Another useful option for those with family is a joint-survivor annuity – which is often bought by married couples. With these annuities, a pension continues to be paid to the surviving partner when the spouse dies.

PRSAs

Personal Retirement Savings Accounts (PRSAs) have become more popular in recent years[LM1] , and are a pension product often considered and used by the self-employed. Furthermore, recent changes in the tax rules around PRSAs have increased the appeal of these products. As is the case with any pension product, those with PRSAs should understand what happens to the pension benefits built up in it after they die. With a PRSA, all funds go to the individual’s estate tax-free after they die, with beneficiaries subject to the usual inheritance tax rules.

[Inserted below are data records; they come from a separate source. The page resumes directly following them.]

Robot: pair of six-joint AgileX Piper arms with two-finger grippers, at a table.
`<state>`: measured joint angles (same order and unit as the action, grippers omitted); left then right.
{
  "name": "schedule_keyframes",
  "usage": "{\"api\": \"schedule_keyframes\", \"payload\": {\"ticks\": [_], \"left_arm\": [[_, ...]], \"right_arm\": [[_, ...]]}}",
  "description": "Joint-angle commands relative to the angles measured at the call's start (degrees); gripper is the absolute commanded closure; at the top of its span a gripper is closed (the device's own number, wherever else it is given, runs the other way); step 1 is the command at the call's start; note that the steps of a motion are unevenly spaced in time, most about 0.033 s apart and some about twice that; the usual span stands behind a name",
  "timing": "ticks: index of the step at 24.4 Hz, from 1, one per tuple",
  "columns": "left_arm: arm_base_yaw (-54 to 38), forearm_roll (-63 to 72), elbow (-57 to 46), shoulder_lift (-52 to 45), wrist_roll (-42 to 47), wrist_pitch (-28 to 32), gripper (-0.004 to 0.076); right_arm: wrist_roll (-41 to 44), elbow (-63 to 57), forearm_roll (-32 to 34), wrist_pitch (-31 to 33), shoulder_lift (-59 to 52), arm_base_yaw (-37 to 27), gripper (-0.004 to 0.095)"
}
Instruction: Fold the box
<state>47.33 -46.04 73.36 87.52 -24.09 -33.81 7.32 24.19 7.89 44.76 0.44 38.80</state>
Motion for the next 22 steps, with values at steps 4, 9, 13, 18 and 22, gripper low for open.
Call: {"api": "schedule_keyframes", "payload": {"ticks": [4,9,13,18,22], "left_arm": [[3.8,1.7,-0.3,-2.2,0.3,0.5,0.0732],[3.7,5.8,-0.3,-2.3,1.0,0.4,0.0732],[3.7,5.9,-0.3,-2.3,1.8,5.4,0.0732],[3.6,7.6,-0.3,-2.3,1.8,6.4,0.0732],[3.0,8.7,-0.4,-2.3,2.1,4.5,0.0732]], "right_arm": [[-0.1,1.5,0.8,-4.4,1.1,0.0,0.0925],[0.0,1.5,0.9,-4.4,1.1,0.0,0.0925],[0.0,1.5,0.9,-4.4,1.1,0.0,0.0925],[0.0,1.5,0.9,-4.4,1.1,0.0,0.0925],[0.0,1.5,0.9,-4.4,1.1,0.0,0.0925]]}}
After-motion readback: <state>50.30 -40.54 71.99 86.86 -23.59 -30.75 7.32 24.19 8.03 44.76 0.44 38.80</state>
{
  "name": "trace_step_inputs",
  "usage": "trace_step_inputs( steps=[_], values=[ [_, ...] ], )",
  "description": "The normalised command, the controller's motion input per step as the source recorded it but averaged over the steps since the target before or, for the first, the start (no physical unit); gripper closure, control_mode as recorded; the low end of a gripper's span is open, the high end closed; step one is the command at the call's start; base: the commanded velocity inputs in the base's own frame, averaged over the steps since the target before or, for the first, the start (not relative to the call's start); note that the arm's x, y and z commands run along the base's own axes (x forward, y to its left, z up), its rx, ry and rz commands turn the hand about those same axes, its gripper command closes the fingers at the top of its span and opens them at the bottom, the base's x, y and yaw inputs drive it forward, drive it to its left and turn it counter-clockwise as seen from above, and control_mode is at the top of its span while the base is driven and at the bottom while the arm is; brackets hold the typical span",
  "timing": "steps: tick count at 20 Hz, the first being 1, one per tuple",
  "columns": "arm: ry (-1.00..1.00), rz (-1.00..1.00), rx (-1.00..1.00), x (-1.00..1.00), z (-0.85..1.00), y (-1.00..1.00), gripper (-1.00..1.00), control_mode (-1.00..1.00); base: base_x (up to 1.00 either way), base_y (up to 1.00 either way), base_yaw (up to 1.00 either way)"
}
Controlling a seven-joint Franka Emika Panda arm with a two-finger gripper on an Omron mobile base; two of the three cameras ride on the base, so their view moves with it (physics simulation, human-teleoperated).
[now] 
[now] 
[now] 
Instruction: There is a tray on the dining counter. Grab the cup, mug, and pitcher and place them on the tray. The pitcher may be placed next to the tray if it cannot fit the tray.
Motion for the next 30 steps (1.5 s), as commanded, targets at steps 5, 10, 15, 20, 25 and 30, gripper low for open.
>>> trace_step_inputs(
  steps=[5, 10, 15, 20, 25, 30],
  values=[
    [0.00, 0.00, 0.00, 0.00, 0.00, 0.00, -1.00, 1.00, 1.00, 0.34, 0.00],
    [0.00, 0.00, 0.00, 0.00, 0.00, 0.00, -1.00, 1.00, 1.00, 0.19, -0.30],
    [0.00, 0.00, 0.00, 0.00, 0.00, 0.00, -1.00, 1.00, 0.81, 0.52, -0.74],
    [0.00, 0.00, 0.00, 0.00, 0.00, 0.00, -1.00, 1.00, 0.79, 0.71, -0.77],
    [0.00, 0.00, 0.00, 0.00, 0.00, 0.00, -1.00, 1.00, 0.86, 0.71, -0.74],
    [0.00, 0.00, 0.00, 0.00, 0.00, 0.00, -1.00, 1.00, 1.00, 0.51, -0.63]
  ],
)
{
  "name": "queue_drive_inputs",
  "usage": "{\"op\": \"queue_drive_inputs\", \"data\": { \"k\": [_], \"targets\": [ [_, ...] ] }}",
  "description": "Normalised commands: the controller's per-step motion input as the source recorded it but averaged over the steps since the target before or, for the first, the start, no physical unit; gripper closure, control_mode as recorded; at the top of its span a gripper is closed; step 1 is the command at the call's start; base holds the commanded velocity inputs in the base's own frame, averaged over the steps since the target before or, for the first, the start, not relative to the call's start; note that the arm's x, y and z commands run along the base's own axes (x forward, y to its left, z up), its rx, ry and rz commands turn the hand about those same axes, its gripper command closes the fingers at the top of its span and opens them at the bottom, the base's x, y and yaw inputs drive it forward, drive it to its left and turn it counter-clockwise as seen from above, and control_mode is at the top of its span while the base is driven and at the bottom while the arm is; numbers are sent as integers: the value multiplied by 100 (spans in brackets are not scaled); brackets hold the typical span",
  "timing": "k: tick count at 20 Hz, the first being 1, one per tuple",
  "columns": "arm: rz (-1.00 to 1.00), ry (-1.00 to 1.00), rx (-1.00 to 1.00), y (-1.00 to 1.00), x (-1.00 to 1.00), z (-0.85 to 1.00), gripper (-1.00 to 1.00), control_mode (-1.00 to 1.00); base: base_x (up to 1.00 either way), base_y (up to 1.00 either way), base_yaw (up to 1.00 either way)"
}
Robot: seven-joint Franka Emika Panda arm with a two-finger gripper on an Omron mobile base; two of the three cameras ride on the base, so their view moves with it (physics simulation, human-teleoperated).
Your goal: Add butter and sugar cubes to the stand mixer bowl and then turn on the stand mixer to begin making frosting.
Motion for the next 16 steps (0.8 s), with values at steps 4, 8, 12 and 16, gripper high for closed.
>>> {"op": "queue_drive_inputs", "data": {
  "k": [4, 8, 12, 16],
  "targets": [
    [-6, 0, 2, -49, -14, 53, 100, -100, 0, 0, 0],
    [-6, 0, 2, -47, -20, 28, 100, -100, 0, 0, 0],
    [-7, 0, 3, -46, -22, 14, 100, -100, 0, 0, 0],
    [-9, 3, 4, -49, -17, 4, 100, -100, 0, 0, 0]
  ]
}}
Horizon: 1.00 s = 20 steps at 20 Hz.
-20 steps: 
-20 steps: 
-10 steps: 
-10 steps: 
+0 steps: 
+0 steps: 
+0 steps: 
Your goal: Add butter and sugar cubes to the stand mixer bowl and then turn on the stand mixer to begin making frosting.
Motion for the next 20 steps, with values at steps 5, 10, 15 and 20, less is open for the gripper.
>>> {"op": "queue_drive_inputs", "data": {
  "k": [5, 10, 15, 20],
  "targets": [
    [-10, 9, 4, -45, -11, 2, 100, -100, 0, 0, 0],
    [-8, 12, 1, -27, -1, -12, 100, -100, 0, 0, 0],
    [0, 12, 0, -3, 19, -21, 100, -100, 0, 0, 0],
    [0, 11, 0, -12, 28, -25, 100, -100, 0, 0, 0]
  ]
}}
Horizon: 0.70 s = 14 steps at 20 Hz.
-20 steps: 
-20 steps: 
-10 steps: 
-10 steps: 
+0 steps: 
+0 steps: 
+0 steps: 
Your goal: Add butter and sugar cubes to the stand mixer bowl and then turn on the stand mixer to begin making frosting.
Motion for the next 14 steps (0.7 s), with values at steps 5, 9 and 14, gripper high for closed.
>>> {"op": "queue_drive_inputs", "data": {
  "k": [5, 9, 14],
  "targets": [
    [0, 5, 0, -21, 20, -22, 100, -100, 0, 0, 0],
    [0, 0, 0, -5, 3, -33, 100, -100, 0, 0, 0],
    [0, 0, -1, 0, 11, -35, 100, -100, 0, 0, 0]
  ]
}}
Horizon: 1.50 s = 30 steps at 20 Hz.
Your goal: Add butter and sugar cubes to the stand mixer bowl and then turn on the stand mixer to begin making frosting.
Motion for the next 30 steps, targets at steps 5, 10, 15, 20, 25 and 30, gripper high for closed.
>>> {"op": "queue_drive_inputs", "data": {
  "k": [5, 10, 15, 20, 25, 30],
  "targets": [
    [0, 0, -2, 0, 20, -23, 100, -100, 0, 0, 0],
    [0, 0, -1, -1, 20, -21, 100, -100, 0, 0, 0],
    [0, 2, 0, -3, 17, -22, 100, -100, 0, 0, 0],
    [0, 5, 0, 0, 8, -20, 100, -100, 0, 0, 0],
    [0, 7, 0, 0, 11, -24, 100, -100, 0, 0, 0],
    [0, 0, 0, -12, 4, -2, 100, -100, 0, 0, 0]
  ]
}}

However, like ARFs, it would be important for an individual to specify in a will that they want their Vested PRSA left to their spouse or other family members. Otherwise, the Vested PRSA could slip into the residue of the individual’s estate which may not necessarily be what the individual had intended.

Birds-eye view on pension

Regardless of the type of pension, it is crucial that it is taken on board by people when planning their estate and where it can be passed onto loved ones, care must be taken to ensure it is included in a will – and that the will stipulates to whom the pension benefits are to pass to.

People should ensure they have a full understanding of all the pension benefits they have built up over their lifetime when planning their estate. There may be pensions which were saved into in an individual’s early career which have been forgotten about or lost track of. Importantly, the money in a pension is held in trust so any money left in an old pension which has been forgotten about is still the pension holder’s money and still there. Hiring a qualified financial advisor can help track down old pensions, so can the register of company pension schemes available from the pensions regulator, the Pensions Authority (pensionsauthority.ie).

Those who have a pension at work should be sure not to overlook any death-in-service benefits they might have. With an occupational pension scheme, should you die while in service, a maximum lump sum of four times your salary can be paid to your estate tax-free, with any surplus going towards an annuity or ARF.

Time will tell what, if any, inheritance tax cuts or changes the Government has in mind. With regard to pensions specifically, there could certainly be merit in the Government considering nuanced inheritance tax-free thresholds to differentiate between those family members that are inheriting money that effectively acts as much-needed income replacement (such as a pension) and those receiving a financial bonus.

Whatever unfolds in the Budget this autumn, the changes mooted are a timely reminder of the importance of estate planning – and why pensions should not be overlooked in this regard.